Active ageing fitness
The benefits of active ageing
The future will see an increased proportion of elderly people throughout all modern societies. It is estimated by the WHO (World Health Organization) that in the year 2050 there will be equally as many elderly people in the world as there are children (1). Not only will there be more elderly people but the perception of being old will also continue to change. Previously, age was seen as a natural weakness process and reduction in lifestyle options. While this still holds true in many respects, this perception has shifted towards a higher chronological age group. In the future, people aged 65-75 will expect to have the same quality of life and life options as younger persons. As an illustration of this change in perception, this age-group (65-75) has been referred to as “yold” (young old) (2) and the percentage of “yold” in affluent countries has already increased from 8% in 2000 to 11% in 2015. In relation to outdoor fitness, this means that we can expect more users in this segment, and that those users will have a higher activity level and a higher demand for tailored, effective solutions.
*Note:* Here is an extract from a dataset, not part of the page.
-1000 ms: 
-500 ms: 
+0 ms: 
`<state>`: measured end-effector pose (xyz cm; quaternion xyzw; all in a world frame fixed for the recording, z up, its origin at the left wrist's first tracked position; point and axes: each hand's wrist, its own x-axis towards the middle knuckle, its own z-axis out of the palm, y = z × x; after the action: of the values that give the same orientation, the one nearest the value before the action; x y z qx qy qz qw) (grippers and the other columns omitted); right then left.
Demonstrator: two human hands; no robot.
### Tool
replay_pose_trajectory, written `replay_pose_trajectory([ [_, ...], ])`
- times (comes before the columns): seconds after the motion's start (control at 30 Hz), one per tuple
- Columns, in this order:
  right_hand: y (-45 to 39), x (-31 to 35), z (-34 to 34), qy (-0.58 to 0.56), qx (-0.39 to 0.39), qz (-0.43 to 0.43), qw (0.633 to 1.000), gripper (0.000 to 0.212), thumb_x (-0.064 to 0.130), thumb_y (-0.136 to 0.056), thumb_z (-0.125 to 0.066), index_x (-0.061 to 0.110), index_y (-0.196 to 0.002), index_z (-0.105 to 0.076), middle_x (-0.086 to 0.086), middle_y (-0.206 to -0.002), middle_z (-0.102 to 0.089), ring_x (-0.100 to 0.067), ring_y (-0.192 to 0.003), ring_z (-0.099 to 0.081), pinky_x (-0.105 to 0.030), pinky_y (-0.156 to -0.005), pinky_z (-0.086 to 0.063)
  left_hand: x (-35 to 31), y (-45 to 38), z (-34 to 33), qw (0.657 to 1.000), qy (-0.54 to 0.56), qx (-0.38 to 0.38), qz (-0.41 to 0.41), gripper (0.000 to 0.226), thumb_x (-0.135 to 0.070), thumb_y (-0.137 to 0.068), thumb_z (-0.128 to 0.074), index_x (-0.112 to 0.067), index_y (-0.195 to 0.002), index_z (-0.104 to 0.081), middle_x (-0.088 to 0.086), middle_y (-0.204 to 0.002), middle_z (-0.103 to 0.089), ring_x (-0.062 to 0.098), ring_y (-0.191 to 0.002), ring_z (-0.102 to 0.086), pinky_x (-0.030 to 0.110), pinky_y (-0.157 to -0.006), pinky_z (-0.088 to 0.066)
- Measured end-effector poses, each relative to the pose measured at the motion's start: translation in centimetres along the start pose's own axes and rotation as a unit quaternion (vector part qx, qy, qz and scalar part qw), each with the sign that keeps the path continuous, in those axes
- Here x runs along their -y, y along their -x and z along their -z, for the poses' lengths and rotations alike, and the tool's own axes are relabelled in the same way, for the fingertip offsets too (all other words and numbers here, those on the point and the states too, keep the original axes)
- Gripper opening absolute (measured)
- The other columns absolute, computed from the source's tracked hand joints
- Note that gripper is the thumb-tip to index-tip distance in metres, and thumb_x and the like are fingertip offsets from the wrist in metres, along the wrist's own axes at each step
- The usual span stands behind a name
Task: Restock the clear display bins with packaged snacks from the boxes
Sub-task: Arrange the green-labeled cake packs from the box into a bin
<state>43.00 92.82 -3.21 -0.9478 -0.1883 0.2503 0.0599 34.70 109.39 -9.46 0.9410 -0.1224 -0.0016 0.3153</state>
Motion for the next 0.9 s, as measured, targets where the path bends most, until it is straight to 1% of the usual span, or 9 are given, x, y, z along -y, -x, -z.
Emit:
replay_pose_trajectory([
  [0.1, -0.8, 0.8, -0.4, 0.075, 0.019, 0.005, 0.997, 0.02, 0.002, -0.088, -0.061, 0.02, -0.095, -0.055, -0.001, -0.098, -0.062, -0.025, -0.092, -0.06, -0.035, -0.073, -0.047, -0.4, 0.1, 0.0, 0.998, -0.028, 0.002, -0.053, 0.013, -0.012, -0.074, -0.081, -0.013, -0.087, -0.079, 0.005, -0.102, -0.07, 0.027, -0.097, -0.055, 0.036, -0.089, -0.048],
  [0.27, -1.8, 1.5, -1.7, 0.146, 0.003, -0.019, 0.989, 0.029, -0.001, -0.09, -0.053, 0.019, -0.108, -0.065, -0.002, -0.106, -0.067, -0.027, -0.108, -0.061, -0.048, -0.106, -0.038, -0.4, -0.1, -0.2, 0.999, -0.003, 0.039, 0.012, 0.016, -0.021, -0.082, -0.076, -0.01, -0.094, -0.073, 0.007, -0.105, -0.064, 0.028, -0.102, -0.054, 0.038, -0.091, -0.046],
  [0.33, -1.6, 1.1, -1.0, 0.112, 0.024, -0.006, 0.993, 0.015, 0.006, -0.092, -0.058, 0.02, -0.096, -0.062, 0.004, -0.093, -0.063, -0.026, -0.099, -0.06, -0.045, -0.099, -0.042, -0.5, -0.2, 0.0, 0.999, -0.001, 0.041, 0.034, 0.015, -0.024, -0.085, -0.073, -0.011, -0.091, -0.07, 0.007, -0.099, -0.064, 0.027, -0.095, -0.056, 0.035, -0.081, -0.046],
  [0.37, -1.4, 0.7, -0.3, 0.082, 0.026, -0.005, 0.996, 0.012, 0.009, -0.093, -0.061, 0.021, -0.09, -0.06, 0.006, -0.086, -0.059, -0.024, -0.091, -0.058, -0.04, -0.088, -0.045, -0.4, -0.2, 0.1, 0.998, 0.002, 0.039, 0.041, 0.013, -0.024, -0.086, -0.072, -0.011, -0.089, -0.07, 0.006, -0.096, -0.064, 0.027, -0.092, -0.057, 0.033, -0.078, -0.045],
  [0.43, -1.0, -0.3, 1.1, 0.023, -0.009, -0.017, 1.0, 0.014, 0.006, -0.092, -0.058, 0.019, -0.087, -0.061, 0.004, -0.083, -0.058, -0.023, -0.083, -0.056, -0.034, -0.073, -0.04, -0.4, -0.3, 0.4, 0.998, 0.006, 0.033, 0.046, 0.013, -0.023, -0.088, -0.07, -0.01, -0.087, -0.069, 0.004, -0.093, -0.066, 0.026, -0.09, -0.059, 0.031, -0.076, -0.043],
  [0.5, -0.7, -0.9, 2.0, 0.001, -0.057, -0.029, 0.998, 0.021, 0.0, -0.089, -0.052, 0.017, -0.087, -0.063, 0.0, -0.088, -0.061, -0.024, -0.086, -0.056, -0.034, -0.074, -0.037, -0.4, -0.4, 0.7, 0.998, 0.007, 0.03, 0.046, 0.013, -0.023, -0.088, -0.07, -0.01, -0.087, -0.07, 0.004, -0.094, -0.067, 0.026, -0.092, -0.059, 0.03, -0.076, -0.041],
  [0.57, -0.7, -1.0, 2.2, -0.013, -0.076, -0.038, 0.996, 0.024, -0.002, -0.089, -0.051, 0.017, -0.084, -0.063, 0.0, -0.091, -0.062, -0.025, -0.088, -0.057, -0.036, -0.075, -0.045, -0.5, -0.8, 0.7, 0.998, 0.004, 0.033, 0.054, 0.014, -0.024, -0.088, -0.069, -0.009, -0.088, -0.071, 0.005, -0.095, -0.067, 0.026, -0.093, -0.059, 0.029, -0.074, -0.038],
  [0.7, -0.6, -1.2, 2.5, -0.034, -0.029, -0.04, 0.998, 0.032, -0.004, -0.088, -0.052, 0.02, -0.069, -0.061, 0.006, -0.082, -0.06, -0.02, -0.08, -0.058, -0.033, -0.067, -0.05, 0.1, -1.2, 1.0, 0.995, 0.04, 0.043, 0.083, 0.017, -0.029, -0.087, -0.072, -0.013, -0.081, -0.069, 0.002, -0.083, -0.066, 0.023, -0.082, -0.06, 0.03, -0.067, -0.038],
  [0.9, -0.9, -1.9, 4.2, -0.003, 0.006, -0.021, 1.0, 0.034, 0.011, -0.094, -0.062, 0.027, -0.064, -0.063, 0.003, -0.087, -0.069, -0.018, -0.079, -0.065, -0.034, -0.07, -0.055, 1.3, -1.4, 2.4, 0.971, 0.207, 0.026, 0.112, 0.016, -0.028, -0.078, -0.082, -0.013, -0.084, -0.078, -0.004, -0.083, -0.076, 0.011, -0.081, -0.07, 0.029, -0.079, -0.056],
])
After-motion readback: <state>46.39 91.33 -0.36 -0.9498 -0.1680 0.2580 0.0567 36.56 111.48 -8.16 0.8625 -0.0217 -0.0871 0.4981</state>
KOMPAN offers an extensive, high-quality range of outdoor fitness equipment for seniors, which will help you design outdoor fitness areas that accommodate this segment's growing need.
6 benefits of staying active
After the age of 50, we tend to lose around 1% of muscle strength per year with further accelerated loss after the age of 75. However, most of this can be prevented through regular strength training, and research has shown that even at an older age, muscle mass can be increased.
The increased risk of falling can be related to decreased physical activity levels, and many studies show that the risk of falling can be significantly reduced with exercise.
It is generally recognized that falls can be prevented by doing a mix of balance, mobility, and task-oriented exercises.
The best exercise for preventing most lifestyle diseases is a combination of cardio training, strength training, and generally increased physical activity levels.
An important motivational factor for elderly people to exercise is the social construct around the activity. Exercising together decreases the feeling of loneliness.
Decreasing the number of falls among the elderly can directly save large amounts of money for society as well as human suffering.